Online dating service eHarmony has been accused of promoting "fake news" after it was banned from claiming it used a "scientifically proven matching system".
The advertising watchdog ruled that a billboard advert for the website was "misleading" because eHarmony had failed to prove it offered singletons a "significantly greater chance of finding lasting love".
It added that "eHarmony's scientifically proven matching system decodes the mystery of compatibility and chemistry so you don't have to".
Lord Lipsey, who lodged the complaint that triggered the ruling, said: "Phrases like 'scientifically proven' should be confined to claims that are just that, not used in crude puffery designed to lure in those longing for love.
"This is a new form of fake news which the ASA has rightly slapped down."
eHarmony said it used an algorithm based on scientific theories from literature on assortative mating, where users were required to complete lengthy questionnaires to determine their personality traits, values and interests.
Users were then matched to other individuals whose responses complemented their own preferences, as well as matching a specific percentage of a list of personality factors that eHarmony determined.
The algorithm was based on data collected from more than 50,000 married couples in 23 countries, eHarmony said.
The website provided a copy of two published studies to the Advertising Standards Authority (ASA) which it claimed reported higher levels of marital satisfaction for couples who met through eHarmony than any other sources.

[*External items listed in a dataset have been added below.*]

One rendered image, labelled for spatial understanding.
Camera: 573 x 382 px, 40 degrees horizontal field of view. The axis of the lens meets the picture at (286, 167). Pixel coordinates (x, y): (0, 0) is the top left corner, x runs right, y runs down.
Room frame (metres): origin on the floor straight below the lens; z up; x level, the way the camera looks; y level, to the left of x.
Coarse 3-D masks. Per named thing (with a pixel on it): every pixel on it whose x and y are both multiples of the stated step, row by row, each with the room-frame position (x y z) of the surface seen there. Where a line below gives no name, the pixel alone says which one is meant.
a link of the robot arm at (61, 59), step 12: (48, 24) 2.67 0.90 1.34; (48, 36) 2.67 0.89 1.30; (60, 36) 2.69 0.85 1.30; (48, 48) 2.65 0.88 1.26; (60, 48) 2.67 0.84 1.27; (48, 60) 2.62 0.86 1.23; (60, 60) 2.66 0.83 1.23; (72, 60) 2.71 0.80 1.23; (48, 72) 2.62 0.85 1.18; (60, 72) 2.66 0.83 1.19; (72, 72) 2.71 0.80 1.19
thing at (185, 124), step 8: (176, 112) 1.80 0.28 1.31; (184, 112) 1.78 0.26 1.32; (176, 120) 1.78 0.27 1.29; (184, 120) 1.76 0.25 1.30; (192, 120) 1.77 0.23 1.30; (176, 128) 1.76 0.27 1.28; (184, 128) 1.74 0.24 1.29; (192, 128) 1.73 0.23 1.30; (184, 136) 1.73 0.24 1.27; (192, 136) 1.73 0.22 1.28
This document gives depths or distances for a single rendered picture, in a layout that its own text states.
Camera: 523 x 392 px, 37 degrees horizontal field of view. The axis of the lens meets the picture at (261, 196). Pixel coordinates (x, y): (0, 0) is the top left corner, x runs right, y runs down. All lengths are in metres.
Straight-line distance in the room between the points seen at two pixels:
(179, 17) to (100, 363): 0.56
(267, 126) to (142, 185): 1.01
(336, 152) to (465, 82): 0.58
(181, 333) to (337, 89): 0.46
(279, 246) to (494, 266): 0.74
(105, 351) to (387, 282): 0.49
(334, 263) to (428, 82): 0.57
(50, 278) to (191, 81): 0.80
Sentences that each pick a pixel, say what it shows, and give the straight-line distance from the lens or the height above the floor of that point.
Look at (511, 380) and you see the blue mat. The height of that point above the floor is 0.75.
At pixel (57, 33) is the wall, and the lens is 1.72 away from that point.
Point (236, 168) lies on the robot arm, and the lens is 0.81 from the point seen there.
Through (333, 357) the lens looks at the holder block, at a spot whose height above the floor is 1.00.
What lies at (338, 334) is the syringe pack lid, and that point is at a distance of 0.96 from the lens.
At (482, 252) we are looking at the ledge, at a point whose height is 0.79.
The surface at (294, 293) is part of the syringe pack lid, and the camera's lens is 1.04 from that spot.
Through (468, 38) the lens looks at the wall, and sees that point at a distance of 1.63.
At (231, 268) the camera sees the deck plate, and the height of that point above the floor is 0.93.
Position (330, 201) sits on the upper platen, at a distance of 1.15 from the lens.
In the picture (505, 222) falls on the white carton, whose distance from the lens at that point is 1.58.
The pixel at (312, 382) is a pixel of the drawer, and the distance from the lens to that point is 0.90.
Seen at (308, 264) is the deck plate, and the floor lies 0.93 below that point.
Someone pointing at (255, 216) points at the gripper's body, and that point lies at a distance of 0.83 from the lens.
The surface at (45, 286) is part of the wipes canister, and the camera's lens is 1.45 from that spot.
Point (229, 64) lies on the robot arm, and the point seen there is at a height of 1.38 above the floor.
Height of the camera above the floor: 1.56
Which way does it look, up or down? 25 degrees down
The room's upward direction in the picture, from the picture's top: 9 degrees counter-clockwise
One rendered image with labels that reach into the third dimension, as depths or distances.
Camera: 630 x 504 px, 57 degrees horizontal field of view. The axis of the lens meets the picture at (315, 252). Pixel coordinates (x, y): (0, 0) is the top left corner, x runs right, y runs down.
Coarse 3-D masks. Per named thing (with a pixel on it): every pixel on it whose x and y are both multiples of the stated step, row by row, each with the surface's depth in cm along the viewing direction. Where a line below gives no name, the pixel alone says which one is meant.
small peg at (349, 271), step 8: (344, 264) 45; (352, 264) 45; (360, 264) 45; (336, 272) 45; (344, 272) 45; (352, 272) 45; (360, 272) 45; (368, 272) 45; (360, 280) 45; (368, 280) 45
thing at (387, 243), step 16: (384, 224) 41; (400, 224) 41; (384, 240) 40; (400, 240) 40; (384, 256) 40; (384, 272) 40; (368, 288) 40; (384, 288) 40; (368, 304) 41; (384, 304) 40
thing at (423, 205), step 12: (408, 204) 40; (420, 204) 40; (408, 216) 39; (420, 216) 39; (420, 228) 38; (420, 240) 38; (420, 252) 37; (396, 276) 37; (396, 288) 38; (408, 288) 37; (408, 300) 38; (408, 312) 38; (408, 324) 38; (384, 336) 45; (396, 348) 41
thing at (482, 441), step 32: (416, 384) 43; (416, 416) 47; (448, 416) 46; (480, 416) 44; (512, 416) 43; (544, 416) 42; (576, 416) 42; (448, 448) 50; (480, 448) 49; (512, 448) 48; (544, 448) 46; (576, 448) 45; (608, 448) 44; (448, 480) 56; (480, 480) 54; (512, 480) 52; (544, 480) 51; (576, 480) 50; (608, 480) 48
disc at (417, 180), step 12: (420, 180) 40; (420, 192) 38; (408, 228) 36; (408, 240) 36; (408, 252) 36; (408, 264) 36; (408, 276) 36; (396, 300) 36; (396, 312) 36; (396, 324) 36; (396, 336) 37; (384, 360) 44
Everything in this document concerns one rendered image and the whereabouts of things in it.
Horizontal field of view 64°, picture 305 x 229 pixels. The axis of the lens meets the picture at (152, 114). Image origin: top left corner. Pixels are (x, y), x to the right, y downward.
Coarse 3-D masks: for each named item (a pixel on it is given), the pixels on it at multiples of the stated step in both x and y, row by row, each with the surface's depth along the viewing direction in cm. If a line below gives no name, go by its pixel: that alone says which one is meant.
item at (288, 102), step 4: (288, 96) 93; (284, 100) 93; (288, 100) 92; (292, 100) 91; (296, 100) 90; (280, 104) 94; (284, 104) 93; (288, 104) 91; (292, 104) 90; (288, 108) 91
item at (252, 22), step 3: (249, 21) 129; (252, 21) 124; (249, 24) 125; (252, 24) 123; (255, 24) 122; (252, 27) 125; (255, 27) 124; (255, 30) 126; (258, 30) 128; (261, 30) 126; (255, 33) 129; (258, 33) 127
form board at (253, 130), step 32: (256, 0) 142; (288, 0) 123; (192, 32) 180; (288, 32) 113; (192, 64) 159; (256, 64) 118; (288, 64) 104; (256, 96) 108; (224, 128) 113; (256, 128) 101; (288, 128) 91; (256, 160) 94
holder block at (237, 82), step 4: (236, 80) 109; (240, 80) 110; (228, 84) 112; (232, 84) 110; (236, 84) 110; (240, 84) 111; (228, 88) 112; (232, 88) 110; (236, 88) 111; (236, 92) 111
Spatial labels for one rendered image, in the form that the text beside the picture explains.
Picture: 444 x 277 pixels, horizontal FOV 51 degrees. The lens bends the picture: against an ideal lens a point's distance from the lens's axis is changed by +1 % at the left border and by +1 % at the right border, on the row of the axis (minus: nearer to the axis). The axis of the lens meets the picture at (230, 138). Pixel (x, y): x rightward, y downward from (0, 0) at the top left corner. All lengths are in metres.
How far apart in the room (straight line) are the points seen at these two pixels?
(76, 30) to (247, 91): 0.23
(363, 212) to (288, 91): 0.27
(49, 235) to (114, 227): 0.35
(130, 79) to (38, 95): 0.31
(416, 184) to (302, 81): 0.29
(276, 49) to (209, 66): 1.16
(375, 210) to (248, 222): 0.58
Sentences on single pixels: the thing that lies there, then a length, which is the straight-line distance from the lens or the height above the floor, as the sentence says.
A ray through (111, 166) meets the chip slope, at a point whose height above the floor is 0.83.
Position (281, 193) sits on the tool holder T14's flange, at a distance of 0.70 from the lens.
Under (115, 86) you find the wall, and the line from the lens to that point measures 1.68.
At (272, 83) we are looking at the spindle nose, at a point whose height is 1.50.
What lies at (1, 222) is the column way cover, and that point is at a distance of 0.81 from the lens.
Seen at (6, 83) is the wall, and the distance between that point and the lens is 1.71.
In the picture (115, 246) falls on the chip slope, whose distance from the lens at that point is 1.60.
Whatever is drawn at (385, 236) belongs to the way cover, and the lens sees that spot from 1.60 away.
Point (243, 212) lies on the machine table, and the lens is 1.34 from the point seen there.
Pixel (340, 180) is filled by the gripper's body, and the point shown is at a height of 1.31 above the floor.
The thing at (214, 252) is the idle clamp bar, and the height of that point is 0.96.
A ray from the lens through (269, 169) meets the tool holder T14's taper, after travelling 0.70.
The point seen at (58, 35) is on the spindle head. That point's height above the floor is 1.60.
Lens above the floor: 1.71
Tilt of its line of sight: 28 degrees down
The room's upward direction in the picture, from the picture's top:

But the ASA said consumers would interpret the claim "scientifically proven matching system" to mean that scientific studies had found that the website offered users a significantly greater chance of finding lasting love than what could be achieved if they did not use the service.
The watchdog noted that neither of the two studies provided by eHarmony revealed anything about the overall percentage of its users who had found lasting love after using the website compared to other sources.
The ASA said: "Because the evidence provided by eHarmony did not demonstrate that their matching system offered users a significantly greater chance of finding lasting love than what could be achieved if they didn't use the service, we concluded that the claim 'scientifically proven matching system' was misleading."